- **ASSIGNED TASK**
Transcribe the listing exactly; drop the images.

- **DATASET SECTION**
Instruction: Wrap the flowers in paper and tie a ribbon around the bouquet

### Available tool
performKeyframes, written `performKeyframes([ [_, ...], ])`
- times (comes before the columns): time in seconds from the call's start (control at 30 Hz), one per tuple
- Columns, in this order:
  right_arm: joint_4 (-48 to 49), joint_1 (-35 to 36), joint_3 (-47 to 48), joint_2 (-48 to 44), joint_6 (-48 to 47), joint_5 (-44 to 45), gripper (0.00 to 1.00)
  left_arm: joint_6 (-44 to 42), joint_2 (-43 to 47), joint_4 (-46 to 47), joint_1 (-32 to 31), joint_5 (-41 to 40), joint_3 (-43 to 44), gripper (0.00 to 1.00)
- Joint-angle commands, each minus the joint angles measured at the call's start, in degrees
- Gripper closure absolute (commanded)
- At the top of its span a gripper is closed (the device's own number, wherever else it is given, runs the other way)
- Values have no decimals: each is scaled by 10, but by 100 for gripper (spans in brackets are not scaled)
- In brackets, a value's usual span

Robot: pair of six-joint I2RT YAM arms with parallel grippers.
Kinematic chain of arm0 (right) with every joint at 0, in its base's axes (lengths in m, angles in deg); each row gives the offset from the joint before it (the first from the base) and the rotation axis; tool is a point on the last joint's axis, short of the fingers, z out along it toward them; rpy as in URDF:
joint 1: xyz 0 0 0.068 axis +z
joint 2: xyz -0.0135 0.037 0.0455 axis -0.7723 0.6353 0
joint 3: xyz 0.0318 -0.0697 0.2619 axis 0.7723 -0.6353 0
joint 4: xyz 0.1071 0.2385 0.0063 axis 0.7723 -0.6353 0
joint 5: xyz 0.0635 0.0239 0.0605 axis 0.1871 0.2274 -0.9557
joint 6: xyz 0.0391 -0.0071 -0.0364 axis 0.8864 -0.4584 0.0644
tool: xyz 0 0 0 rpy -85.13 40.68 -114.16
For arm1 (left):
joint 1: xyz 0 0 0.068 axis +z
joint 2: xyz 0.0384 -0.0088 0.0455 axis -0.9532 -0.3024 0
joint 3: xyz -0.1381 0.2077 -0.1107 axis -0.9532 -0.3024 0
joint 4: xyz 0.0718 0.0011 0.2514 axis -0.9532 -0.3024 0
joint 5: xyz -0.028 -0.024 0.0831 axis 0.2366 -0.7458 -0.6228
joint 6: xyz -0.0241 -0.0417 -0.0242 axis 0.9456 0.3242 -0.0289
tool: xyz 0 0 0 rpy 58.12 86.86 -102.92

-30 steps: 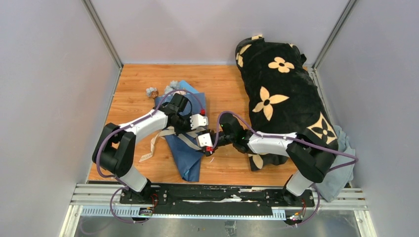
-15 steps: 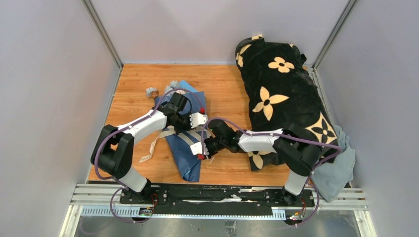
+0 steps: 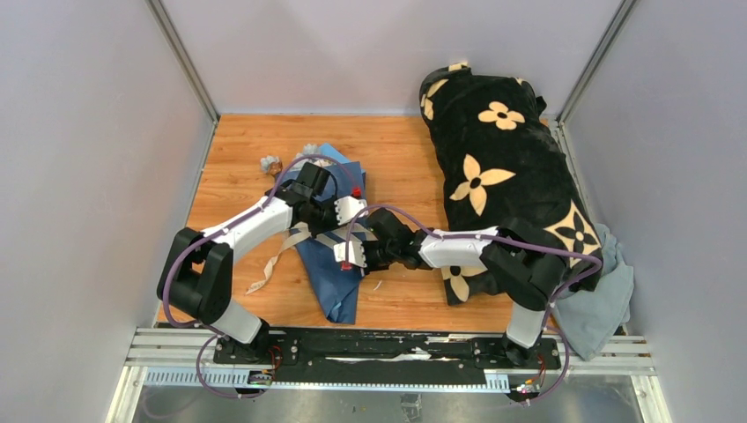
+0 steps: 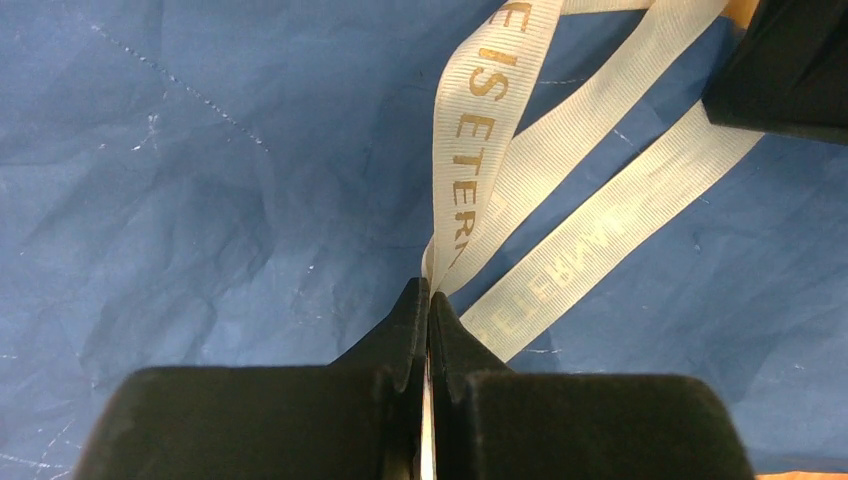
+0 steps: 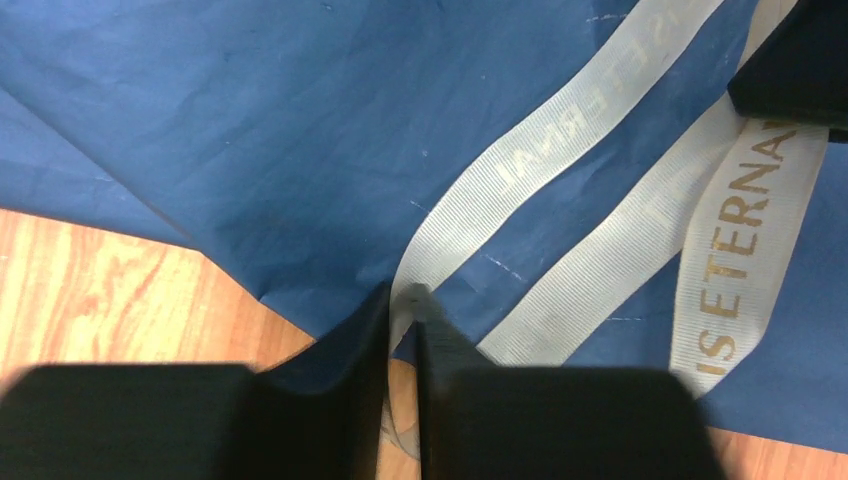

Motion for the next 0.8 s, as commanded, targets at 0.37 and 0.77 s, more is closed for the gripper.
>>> performKeyframes([
  [0.37, 189, -65, -117, -178, 283, -260, 100, 37, 1, 77, 10, -22, -29, 100],
  [0.77, 829, -211, -163, -1, 841, -84, 100, 40, 14, 83, 10, -23, -46, 100],
])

- **FINISHED TASK**
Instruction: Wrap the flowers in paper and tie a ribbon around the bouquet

### Available tool
performKeyframes, written `performKeyframes([ [_, ...], ])`
- times (comes before the columns): time in seconds from the call's start (control at 30 Hz), one per tuple
- Columns, in this order:
  right_arm: joint_4 (-48 to 49), joint_1 (-35 to 36), joint_3 (-47 to 48), joint_2 (-48 to 44), joint_6 (-48 to 47), joint_5 (-44 to 45), gripper (0.00 to 1.00)
  left_arm: joint_6 (-44 to 42), joint_2 (-43 to 47), joint_4 (-46 to 47), joint_1 (-32 to 31), joint_5 (-41 to 40), joint_3 (-43 to 44), gripper (0.00 to 1.00)
- Joint-angle commands, each minus the joint angles measured at the call's start, in degrees
- Gripper closure absolute (commanded)
- At the top of its span a gripper is closed (the device's own number, wherever else it is given, runs the other way)
- Values have no decimals: each is scaled by 10, but by 100 for gripper (spans in brackets are not scaled)
- In brackets, a value's usual span

Robot: pair of six-joint I2RT YAM arms with parallel grippers.
Kinematic chain of arm0 (right) with every joint at 0, in its base's axes (lengths in m, angles in deg); each row gives the offset from the joint before it (the first from the base) and the rotation axis; tool is a point on the last joint's axis, short of the fingers, z out along it toward them; rpy as in URDF:
joint 1: xyz 0 0 0.068 axis +z
joint 2: xyz -0.0135 0.037 0.0455 axis -0.7723 0.6353 0
joint 3: xyz 0.0318 -0.0697 0.2619 axis 0.7723 -0.6353 0
joint 4: xyz 0.1071 0.2385 0.0063 axis 0.7723 -0.6353 0
joint 5: xyz 0.0635 0.0239 0.0605 axis 0.1871 0.2274 -0.9557
joint 6: xyz 0.0391 -0.0071 -0.0364 axis 0.8864 -0.4584 0.0644
tool: xyz 0 0 0 rpy -85.13 40.68 -114.16
For arm1 (left):
joint 1: xyz 0 0 0.068 axis +z
joint 2: xyz 0.0384 -0.0088 0.0455 axis -0.9532 -0.3024 0
joint 3: xyz -0.1381 0.2077 -0.1107 axis -0.9532 -0.3024 0
joint 4: xyz 0.0718 0.0011 0.2514 axis -0.9532 -0.3024 0
joint 5: xyz -0.028 -0.024 0.0831 axis 0.2366 -0.7458 -0.6228
joint 6: xyz -0.0241 -0.0417 -0.0242 axis 0.9456 0.3242 -0.0289
tool: xyz 0 0 0 rpy 58.12 86.86 -102.92

-30 steps: 
-15 steps: 
+0 steps: 
+0 steps: 
+0 steps: 

Motion for the next 0.8 s, as commanded, targets at 0.37 and 0.77 s, more is closed for the gripper.
>>> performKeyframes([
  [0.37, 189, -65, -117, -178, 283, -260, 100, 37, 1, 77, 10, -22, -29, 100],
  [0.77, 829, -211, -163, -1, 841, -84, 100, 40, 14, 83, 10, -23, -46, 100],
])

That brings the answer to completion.